[AIM OF THE EXERCISE] Set down exactly the lines below between the line holding "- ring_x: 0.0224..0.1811" and the line holding "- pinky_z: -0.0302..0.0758", inclusive; no other line belongs in the answer.

[[ DATASET RECORDS, beginning ]]

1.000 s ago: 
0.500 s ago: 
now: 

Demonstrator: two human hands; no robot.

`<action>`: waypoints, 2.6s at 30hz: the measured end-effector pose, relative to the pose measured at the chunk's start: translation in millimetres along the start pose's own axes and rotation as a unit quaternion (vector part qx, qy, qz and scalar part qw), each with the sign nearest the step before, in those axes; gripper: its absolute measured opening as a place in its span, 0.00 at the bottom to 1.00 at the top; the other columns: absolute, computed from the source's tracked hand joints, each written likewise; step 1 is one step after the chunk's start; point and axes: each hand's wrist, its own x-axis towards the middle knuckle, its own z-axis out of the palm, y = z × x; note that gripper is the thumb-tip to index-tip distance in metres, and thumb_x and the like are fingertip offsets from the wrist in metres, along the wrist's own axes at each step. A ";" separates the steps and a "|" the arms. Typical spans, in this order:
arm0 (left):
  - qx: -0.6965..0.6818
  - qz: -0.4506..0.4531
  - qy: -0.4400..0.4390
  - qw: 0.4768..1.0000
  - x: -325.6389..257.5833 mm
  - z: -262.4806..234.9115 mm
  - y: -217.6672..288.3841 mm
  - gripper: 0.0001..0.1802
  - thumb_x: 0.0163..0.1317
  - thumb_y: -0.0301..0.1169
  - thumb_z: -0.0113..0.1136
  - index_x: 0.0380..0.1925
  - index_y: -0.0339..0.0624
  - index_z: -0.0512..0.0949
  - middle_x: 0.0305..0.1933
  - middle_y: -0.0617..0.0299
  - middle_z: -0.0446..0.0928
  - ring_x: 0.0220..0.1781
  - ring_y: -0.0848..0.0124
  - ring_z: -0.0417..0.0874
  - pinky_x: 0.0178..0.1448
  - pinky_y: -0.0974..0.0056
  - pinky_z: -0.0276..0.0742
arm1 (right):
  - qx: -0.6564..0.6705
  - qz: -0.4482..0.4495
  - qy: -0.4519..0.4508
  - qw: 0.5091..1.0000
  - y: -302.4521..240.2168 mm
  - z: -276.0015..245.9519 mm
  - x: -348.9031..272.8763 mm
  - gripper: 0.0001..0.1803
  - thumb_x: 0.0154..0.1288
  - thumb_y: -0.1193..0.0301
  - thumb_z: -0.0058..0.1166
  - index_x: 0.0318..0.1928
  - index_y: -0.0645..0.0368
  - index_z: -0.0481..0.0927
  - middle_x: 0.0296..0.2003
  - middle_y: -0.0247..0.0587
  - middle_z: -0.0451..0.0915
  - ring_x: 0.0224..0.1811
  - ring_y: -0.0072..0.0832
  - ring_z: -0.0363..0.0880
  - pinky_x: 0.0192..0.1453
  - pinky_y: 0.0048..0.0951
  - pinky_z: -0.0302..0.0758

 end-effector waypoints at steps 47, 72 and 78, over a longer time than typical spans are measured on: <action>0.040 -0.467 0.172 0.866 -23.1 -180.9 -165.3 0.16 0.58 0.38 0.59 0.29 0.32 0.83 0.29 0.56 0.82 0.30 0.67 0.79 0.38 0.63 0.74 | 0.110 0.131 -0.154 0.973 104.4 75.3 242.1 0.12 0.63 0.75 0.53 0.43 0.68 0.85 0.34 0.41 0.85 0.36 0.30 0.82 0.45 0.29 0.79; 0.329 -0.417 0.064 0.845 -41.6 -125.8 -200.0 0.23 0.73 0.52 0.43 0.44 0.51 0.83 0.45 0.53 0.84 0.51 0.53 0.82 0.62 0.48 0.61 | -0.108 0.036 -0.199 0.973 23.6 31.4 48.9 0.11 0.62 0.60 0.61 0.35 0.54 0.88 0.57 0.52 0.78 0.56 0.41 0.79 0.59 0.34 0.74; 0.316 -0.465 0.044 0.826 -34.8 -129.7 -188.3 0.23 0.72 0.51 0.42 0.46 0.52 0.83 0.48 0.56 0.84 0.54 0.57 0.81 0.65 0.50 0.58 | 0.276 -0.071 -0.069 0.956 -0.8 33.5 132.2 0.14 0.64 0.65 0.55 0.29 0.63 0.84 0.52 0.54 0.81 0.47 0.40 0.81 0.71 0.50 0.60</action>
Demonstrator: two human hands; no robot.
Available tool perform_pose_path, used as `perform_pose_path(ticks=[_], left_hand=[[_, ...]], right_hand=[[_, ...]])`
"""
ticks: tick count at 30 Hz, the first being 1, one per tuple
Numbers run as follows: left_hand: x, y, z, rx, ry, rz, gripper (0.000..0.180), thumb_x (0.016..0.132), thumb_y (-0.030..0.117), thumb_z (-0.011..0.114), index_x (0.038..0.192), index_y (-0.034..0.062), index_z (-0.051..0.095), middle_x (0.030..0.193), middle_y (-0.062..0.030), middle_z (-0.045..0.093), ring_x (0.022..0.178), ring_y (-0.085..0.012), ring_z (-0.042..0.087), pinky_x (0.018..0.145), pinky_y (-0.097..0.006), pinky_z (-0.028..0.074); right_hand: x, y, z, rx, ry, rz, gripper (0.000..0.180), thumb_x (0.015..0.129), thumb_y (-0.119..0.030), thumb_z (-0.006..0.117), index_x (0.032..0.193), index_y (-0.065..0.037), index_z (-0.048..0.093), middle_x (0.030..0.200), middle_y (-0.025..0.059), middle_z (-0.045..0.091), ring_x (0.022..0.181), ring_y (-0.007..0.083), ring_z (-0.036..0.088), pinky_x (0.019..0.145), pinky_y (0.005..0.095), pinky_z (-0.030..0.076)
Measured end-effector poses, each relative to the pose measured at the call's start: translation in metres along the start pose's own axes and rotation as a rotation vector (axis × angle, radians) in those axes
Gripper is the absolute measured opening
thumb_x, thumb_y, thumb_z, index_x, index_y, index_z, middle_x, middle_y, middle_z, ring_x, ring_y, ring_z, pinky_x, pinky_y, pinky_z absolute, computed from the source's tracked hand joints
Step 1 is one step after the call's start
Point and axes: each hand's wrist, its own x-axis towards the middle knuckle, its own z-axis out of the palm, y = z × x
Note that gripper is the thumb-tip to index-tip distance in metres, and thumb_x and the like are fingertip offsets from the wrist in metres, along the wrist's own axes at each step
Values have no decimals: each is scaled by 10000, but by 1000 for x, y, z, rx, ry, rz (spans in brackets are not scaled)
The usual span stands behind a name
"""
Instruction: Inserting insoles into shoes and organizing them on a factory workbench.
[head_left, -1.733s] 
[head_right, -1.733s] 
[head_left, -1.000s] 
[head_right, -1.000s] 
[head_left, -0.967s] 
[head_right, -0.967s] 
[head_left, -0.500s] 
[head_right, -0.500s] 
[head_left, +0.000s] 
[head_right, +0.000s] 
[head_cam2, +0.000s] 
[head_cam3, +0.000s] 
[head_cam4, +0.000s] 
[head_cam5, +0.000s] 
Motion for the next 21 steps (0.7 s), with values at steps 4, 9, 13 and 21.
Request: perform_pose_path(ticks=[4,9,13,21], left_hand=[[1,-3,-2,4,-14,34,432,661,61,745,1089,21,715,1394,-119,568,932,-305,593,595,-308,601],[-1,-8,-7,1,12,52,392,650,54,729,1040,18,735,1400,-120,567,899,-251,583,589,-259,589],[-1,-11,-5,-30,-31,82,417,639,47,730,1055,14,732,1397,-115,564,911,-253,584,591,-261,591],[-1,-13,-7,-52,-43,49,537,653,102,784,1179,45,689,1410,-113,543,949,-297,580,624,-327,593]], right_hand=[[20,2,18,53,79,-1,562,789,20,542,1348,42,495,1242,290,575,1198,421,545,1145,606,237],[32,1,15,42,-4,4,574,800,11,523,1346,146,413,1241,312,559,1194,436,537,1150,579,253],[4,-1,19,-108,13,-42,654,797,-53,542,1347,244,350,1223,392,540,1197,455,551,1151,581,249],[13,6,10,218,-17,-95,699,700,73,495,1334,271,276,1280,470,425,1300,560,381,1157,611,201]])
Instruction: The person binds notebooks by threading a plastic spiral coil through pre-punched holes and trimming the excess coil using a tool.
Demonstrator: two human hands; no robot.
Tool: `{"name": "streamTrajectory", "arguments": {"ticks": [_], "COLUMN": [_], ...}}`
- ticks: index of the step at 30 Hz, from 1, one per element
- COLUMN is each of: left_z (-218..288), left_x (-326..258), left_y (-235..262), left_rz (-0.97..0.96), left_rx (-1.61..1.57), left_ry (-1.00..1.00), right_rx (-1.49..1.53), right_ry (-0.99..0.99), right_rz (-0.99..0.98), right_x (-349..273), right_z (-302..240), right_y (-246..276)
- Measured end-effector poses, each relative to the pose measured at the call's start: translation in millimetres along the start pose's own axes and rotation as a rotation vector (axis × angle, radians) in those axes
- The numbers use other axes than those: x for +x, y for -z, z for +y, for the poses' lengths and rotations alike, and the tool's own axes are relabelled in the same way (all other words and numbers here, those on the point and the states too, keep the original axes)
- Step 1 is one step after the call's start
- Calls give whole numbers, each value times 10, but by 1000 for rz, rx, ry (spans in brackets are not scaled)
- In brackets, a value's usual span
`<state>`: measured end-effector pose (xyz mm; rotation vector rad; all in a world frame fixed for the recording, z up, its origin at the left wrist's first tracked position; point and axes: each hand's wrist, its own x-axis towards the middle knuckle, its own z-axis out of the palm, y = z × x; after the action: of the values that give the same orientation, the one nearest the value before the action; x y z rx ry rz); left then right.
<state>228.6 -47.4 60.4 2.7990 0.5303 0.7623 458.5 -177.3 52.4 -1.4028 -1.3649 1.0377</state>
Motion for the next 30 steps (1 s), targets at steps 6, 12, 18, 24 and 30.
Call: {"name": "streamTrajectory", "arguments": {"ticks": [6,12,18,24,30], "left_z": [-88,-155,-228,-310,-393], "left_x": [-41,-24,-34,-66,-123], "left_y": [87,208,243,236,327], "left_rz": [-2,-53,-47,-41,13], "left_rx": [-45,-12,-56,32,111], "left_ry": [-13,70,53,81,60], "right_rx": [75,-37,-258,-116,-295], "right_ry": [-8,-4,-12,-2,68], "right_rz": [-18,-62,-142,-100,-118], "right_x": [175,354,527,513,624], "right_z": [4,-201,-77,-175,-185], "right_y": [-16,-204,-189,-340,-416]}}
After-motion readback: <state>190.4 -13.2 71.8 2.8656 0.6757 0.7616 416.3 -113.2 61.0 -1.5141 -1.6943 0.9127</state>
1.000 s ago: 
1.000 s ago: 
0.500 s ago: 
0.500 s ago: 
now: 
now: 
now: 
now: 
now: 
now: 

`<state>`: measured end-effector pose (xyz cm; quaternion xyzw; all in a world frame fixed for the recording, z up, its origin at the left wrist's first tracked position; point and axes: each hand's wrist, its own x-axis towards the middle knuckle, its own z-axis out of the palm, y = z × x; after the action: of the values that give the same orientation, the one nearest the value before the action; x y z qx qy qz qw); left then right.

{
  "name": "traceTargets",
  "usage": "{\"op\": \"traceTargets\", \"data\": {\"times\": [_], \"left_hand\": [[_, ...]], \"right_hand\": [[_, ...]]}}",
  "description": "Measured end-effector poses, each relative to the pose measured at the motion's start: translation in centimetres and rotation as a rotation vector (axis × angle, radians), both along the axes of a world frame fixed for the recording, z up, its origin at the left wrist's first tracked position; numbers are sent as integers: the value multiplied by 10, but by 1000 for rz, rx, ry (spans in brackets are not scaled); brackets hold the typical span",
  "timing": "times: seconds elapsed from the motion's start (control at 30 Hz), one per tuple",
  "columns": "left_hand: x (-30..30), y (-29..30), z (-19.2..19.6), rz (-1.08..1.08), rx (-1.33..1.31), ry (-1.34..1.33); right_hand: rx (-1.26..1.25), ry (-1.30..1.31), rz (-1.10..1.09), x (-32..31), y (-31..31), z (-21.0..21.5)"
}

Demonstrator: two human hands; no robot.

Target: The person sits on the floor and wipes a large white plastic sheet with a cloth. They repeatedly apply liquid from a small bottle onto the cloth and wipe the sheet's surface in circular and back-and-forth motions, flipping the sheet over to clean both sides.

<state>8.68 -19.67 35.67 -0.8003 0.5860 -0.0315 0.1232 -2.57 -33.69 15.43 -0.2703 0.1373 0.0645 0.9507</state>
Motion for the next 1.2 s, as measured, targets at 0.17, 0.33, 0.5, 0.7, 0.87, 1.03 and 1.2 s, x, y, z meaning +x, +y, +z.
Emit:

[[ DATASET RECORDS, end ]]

[ANSWER TO THE EXERCISE]
  - ring_x: 0.0224..0.1811
  - ring_y: -0.0072..0.0832
  - ring_z: -0.0363..0.0880
  - pinky_x: 0.0192..0.1453
  - pinky_y: 0.0048..0.0951
  - pinky_z: -0.0302..0.0758

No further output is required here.